Exercise directions — Exact copies of all the lines below are required.

Record set —
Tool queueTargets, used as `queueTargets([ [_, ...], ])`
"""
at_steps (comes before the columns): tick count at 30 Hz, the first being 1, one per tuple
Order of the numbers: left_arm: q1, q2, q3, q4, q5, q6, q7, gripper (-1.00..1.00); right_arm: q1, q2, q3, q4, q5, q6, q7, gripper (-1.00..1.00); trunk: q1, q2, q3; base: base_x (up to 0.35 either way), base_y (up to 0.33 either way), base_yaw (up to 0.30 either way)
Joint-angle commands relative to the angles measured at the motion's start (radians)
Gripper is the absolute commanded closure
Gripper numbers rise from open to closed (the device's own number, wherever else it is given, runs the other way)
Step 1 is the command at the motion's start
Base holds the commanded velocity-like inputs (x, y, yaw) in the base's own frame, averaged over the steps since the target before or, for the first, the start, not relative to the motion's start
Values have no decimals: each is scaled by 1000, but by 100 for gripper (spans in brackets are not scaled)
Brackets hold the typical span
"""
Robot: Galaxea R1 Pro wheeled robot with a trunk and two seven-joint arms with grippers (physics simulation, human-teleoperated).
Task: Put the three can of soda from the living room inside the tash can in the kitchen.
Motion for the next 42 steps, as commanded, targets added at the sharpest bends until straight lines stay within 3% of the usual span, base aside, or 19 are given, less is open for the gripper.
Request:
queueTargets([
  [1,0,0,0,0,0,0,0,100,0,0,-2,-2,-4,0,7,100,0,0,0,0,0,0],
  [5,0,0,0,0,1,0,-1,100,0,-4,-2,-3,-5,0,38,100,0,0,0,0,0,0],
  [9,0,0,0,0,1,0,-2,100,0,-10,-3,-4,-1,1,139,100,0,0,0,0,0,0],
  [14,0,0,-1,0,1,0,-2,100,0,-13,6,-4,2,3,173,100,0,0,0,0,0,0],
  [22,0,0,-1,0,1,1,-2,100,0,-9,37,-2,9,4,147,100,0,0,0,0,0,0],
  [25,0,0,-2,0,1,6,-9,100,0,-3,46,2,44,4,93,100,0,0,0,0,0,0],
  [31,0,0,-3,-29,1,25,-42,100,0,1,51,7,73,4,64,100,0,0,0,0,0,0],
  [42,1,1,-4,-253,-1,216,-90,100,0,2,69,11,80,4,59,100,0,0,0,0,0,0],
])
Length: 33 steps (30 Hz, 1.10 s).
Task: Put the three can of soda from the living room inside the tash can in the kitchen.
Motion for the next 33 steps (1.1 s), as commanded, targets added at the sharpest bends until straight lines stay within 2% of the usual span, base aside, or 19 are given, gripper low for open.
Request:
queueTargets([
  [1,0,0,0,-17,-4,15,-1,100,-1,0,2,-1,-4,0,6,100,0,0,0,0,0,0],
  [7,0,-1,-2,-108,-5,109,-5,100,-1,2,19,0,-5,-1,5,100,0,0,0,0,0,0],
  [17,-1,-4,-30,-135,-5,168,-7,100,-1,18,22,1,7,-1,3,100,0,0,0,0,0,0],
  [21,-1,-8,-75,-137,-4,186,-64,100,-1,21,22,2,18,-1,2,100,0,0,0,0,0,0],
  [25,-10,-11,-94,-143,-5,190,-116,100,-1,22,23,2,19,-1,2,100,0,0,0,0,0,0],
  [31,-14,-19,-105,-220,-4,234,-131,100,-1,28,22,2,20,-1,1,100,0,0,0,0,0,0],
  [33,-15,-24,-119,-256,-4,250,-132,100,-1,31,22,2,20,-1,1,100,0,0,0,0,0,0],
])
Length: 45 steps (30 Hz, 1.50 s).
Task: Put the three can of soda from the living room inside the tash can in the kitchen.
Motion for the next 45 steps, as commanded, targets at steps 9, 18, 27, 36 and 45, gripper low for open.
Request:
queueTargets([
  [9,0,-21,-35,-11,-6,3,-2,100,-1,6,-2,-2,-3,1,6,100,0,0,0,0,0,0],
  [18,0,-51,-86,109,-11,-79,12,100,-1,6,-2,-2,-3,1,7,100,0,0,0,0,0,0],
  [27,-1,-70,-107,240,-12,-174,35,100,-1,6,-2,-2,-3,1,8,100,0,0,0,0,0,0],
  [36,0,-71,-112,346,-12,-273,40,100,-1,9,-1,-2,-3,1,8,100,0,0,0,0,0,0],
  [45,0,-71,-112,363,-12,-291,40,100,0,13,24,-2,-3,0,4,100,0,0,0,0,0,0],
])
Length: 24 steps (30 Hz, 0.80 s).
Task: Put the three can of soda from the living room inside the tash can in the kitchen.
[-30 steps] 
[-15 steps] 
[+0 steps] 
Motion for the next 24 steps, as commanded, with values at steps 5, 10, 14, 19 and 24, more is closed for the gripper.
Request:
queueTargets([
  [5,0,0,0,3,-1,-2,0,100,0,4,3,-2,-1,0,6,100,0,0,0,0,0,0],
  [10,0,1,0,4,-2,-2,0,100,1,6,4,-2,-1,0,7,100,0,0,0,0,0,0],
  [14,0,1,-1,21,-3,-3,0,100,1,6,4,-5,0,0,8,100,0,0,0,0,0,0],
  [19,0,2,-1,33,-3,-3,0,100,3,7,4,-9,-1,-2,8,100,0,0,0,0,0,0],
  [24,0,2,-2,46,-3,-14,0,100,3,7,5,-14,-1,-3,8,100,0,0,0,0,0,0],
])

Result of the exercise —
Tool queueTargets, used as `queueTargets([ [_, ...], ])`
"""
at_steps (comes before the columns): tick count at 30 Hz, the first being 1, one per tuple
Order of the numbers: left_arm: q1, q2, q3, q4, q5, q6, q7, gripper (-1.00..1.00); right_arm: q1, q2, q3, q4, q5, q6, q7, gripper (-1.00..1.00); trunk: q1, q2, q3; base: base_x (up to 0.35 either way), base_y (up to 0.33 either way), base_yaw (up to 0.30 either way)
Joint-angle commands relative to the angles measured at the motion's start (radians)
Gripper is the absolute commanded closure
Gripper numbers rise from open to closed (the device's own number, wherever else it is given, runs the other way)
Step 1 is the command at the motion's start
Base holds the commanded velocity-like inputs (x, y, yaw) in the base's own frame, averaged over the steps since the target before or, for the first, the start, not relative to the motion's start
Values have no decimals: each is scaled by 1000, but by 100 for gripper (spans in brackets are not scaled)
Brackets hold the typical span
"""
Robot: Galaxea R1 Pro wheeled robot with a trunk and two seven-joint arms with grippers (physics simulation, human-teleoperated).
Task: Put the three can of soda from the living room inside the tash can in the kitchen.
Motion for the next 42 steps, as commanded, targets added at the sharpest bends until straight lines stay within 3% of the usual span, base aside, or 19 are given, less is open for the gripper.
Request:
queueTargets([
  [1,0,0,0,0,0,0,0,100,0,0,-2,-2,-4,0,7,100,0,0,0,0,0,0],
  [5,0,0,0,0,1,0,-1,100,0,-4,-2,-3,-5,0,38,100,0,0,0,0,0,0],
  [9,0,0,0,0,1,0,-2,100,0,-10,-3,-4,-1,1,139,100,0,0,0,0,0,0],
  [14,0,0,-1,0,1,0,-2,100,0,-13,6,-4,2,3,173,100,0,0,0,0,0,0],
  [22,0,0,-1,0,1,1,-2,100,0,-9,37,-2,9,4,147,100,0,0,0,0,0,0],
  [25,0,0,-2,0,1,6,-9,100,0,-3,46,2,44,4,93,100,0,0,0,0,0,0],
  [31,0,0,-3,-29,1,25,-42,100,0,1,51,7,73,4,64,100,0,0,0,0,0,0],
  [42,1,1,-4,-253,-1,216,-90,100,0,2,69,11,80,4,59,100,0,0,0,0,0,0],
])
Length: 33 steps (30 Hz, 1.10 s).
Task: Put the three can of soda from the living room inside the tash can in the kitchen.
Motion for the next 33 steps (1.1 s), as commanded, targets added at the sharpest bends until straight lines stay within 2% of the usual span, base aside, or 19 are given, gripper low for open.
Request:
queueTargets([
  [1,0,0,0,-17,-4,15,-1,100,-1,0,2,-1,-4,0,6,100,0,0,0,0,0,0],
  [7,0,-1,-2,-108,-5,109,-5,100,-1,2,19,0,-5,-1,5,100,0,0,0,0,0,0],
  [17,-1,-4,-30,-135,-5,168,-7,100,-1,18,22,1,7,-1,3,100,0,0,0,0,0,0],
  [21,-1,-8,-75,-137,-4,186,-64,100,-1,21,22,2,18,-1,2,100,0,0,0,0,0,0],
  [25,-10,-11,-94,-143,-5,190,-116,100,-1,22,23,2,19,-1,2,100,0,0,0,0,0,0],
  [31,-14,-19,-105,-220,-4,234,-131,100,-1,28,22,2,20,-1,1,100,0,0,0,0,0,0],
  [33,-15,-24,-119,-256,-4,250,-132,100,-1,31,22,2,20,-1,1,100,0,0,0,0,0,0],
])
Length: 45 steps (30 Hz, 1.50 s).
Task: Put the three can of soda from the living room inside the tash can in the kitchen.
Motion for the next 45 steps, as commanded, targets at steps 9, 18, 27, 36 and 45, gripper low for open.
Request:
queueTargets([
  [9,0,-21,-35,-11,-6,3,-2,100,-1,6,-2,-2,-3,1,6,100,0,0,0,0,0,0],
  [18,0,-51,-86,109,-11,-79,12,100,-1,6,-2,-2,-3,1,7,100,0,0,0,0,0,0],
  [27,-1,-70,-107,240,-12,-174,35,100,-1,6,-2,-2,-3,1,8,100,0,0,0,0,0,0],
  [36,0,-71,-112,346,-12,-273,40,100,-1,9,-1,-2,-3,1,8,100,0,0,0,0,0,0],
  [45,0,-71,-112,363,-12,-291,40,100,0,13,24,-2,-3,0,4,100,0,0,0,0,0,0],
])
Length: 24 steps (30 Hz, 0.80 s).
Task: Put the three can of soda from the living room inside the tash can in the kitchen.
[-30 steps] 
[-15 steps] 
[+0 steps] 
Motion for the next 24 steps, as commanded, with values at steps 5, 10, 14, 19 and 24, more is closed for the gripper.
Request:
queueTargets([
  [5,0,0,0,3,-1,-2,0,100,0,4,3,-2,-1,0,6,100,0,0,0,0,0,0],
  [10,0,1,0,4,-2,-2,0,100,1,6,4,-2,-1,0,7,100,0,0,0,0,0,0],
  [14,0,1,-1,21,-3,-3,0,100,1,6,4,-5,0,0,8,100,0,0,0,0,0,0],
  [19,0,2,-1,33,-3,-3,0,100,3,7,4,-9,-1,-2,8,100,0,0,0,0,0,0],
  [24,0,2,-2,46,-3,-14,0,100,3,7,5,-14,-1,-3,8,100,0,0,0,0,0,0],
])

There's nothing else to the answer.